**Exercise description**
What appears from the first line of the data below through the line containing "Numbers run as", both included, should be copied exactly, and nothing else.
____________________
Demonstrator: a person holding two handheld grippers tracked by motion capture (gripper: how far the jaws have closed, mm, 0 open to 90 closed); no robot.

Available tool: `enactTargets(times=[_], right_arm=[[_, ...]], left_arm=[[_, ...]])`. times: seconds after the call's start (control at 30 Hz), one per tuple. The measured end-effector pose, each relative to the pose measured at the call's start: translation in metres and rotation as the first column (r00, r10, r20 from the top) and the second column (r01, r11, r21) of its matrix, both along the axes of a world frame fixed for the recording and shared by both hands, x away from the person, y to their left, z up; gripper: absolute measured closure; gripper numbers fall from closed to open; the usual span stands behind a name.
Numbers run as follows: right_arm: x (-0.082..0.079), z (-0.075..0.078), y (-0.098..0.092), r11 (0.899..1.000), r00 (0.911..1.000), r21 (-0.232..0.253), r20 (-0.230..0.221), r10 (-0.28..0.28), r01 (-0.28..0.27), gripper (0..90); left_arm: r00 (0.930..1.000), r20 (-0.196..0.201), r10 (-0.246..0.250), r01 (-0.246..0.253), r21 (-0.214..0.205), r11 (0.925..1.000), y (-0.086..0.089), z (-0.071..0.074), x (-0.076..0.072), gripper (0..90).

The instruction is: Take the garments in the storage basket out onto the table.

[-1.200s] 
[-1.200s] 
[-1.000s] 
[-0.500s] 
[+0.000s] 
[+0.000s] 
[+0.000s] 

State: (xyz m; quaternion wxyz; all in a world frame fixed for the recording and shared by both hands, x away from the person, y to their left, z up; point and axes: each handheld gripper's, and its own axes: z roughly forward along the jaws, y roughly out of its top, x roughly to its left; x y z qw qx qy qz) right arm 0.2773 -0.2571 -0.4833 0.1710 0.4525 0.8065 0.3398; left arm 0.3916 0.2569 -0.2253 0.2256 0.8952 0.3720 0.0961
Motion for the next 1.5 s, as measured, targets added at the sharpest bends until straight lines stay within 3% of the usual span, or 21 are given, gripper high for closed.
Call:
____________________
**Task answer**
Demonstrator: a person holding two handheld grippers tracked by motion capture (gripper: how far the jaws have closed, mm, 0 open to 90 closed); no robot.

Available tool: `enactTargets(times=[_], right_arm=[[_, ...]], left_arm=[[_, ...]])`. times: seconds after the call's start (control at 30 Hz), one per tuple. The measured end-effector pose, each relative to the pose measured at the call's start: translation in metres and rotation as the first column (r00, r10, r20 from the top) and the second column (r01, r11, r21) of its matrix, both along the axes of a world frame fixed for the recording and shared by both hands, x away from the person, y to their left, z up; gripper: absolute measured closure; gripper numbers fall from closed to open; the usual span stands behind a name.
Numbers run as follows: right_arm: x (-0.082..0.079), z (-0.075..0.078), y (-0.098..0.092), r11 (0.899..1.000), r00 (0.911..1.000), r21 (-0.232..0.253), r20 (-0.230..0.221), r10 (-0.28..0.28), r01 (-0.28..0.27), gripper (0..90); left_arm: r00 (0.930..1.000), r20 (-0.196..0.201), r10 (-0.246..0.250), r01 (-0.246..0.253), r21 (-0.214..0.205), r11 (0.925..1.000), y (-0.086..0.089), z (-0.071..0.074), x (-0.076..0.072), gripper (0..90).

What came before is the complete response.